On the drive east, there was no lack of beautiful scenery.  The rolling hills, mountain peaks, and rural landscapes covered every mile of the road trip. As we stopped along the side of the road to take some pictures, we couldn't help but notice the rare sound of absolute peace and


quiet in what seemed like the middle of nowhere.  This quiet calm was refreshing to our often overwhelmed senses.  At times, the sights seemed almost surreal as we peered onto preserved lands that revealed history of times gone by.  It did not take long for me to realize that any stress that I may have had in my mind at the start of this journey was small compared to the vast landscape of life.  As we met the residents of the small towns within this landscape, I realized that being in the midst of such great wonders of nature really brought a person down to Earth and made them realize what was truly important.

 painted hills

painted hills

Entering each restaurant or shop, the locals called each other by name and shop owners seemed to value each and every customer that walked through the door as if it was their only guest.  Every question or request was answered with a smile, and each customer was provided well wishes as they finished their stay.  Children in such towns rode their bikes around the streets as the local dogs ran playfully nearby, unleashed but obedient.  Stores closed at no later than 8:00pm.  It was after this time that lamp posts provided a shining light as the town settled to sleep in preparation for another full day of hard work.

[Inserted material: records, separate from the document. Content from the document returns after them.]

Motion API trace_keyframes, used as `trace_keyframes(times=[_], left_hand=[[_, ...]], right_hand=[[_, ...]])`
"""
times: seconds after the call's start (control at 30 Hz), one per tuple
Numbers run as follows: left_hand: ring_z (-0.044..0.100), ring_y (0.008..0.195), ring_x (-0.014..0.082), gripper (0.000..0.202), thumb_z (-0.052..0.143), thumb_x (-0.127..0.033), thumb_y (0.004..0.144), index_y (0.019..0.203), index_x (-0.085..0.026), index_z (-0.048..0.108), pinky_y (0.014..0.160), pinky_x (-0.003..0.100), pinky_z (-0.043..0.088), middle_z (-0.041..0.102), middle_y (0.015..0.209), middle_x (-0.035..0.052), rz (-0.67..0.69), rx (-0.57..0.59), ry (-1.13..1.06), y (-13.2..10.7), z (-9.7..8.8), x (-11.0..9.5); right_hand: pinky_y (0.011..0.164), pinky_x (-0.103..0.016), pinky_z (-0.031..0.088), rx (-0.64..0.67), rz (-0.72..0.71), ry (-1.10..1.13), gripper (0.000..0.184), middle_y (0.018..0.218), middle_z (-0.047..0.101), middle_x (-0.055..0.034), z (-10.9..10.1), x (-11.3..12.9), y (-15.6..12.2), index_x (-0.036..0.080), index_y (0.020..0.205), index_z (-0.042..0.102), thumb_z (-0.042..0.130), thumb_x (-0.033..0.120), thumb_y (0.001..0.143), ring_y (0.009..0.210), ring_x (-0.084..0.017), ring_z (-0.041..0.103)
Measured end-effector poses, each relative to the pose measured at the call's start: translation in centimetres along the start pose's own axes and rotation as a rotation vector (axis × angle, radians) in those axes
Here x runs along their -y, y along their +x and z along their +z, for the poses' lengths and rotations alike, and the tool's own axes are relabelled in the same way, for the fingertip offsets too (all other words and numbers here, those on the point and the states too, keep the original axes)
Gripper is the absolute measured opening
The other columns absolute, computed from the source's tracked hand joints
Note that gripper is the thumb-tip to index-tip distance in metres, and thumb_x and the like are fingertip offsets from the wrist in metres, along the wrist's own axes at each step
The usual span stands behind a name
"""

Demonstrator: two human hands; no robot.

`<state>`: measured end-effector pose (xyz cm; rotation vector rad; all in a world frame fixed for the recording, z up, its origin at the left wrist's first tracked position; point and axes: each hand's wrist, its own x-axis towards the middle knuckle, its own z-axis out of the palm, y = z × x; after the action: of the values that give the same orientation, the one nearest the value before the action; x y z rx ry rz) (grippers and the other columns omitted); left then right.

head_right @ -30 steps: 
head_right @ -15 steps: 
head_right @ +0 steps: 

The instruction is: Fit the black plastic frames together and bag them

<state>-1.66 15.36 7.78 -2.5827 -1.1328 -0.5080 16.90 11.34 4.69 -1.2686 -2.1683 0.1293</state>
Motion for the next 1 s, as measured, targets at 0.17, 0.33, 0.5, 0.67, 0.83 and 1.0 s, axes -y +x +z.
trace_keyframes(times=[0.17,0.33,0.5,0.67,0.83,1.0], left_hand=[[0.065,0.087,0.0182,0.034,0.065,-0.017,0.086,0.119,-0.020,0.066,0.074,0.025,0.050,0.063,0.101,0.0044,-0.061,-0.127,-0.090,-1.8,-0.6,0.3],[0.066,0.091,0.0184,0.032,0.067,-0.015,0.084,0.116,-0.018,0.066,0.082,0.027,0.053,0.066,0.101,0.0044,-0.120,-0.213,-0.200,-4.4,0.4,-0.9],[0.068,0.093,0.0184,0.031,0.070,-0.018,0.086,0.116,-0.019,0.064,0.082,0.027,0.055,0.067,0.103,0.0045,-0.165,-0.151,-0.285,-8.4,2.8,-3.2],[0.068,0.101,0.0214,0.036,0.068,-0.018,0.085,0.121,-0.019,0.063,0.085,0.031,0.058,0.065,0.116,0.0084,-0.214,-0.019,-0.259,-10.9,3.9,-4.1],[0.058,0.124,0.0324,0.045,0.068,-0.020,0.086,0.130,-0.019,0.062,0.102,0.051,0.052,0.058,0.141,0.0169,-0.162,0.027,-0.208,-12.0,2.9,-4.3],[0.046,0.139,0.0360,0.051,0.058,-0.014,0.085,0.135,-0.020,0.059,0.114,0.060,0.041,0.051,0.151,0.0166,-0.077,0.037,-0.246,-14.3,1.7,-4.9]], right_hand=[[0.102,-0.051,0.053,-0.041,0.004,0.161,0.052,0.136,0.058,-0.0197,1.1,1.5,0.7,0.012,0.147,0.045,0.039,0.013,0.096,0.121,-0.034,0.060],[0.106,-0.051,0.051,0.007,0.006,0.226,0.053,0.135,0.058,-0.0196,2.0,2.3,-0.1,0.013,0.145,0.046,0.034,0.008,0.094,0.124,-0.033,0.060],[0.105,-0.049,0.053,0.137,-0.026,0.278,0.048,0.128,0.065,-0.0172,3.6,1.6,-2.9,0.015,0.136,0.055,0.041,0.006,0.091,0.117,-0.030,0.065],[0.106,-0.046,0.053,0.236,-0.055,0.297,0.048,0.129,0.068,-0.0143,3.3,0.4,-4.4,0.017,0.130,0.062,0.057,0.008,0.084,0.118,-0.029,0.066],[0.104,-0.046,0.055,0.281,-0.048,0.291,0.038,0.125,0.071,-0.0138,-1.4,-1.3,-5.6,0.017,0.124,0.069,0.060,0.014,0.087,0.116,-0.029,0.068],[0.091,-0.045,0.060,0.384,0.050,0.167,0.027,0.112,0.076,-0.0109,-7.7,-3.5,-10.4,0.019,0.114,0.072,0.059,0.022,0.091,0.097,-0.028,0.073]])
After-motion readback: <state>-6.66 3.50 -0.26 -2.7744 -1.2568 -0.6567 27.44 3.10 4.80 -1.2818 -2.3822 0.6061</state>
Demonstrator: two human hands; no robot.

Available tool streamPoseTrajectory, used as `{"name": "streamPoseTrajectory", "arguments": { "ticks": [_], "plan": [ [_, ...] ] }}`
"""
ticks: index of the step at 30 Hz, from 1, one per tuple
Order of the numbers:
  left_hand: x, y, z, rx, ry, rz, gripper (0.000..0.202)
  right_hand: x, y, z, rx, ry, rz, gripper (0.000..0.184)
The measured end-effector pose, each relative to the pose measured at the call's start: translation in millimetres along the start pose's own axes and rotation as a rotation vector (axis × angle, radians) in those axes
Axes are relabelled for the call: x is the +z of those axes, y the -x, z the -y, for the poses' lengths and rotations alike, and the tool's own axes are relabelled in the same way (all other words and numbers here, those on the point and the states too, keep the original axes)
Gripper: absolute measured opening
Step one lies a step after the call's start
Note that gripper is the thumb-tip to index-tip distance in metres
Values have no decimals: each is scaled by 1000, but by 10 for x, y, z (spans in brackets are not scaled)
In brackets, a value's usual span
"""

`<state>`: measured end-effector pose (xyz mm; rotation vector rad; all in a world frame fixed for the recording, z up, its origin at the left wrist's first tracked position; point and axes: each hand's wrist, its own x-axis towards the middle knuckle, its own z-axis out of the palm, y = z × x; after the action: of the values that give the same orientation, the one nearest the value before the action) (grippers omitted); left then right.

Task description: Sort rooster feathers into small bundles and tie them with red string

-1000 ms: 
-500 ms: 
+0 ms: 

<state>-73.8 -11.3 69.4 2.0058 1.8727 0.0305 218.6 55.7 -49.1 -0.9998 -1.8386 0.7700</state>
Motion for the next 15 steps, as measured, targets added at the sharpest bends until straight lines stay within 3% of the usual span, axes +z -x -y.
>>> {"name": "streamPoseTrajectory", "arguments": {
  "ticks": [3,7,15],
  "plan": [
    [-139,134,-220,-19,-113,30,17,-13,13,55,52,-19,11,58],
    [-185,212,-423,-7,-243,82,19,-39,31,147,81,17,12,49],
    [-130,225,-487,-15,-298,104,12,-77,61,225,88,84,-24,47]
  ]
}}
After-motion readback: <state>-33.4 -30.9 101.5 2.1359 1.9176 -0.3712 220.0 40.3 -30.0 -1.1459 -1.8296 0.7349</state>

Main Street in Prairie City, Oregon
Main Street in Prairie City, Oregon

Most of the restaurants in town seemed to be family-run with the owners also acting as waiters and cooks. Nearby farms and ranches, likely run by other residents in nearby towns, provided the fresh cattle and produce that helped feed the local towns.  Supermarkets and fast food restaurants were few and far between.  Fresh, home-cooked meals with family recipes were on every restaurant menu.

The lack of strong wifi signals and phone reception within the towns helped keep the focus of each day on enjoying nature and spending time with friends and loved ones.  Without technology and to-do lists, I could allow myself to truly rest.  This lighter living kept my stress levels low, my mind clear, and my body rested.

On the drive home, although there was traffic at times during our 6 hour drive home, looking at sights such as Mount Hood on the horizon made everything seem OK.  It was as if the fresh, crisp air blowing through the car windows from the far away mountainside washed all of my worries away.  Reality did set in as I pulled into the driveway of our new home, but that did not make me feel any less inspired.

 mount hood

mount hood

For the past three years, I have worked on updating my website with no idea how to best launch my site.  Since this past Memorial Day weekend, I realized the best way to introduce the world to My Lighttrack Dietitian was to write about an experience that encompasses the true mission of the site.  My Lighttrack Dietitian is about helping others to lighten their load, not only in terms of physical burdens, but emotional and mental burdens as well.  My Lighttrack Dietitian hopes to align others' thoughts to more positive thinking, opening their minds to trying new things, lightening their perspective on healthy living as less of a chore and more of an exciting journey towards a new way of life.

During this trip, I saw the way life could be if one took time out of their busy schedules to truly engage in life.  Once cellphones were set aside, time was scheduled for love of nature, oneself and others, and bodies were nourished with fresh food, life seemed more enjoyable.  When you start to enjoy life, you start to appreciate the possibilities that life has to offer.  It is in these possibilities that dreams become more tangible and motivation comes to life.  Therefore, whether you hope to become healthy or need helping staying healthy, My Lighttrack Dietitian will be there to guide you towards ways to live simply towards a lighter life.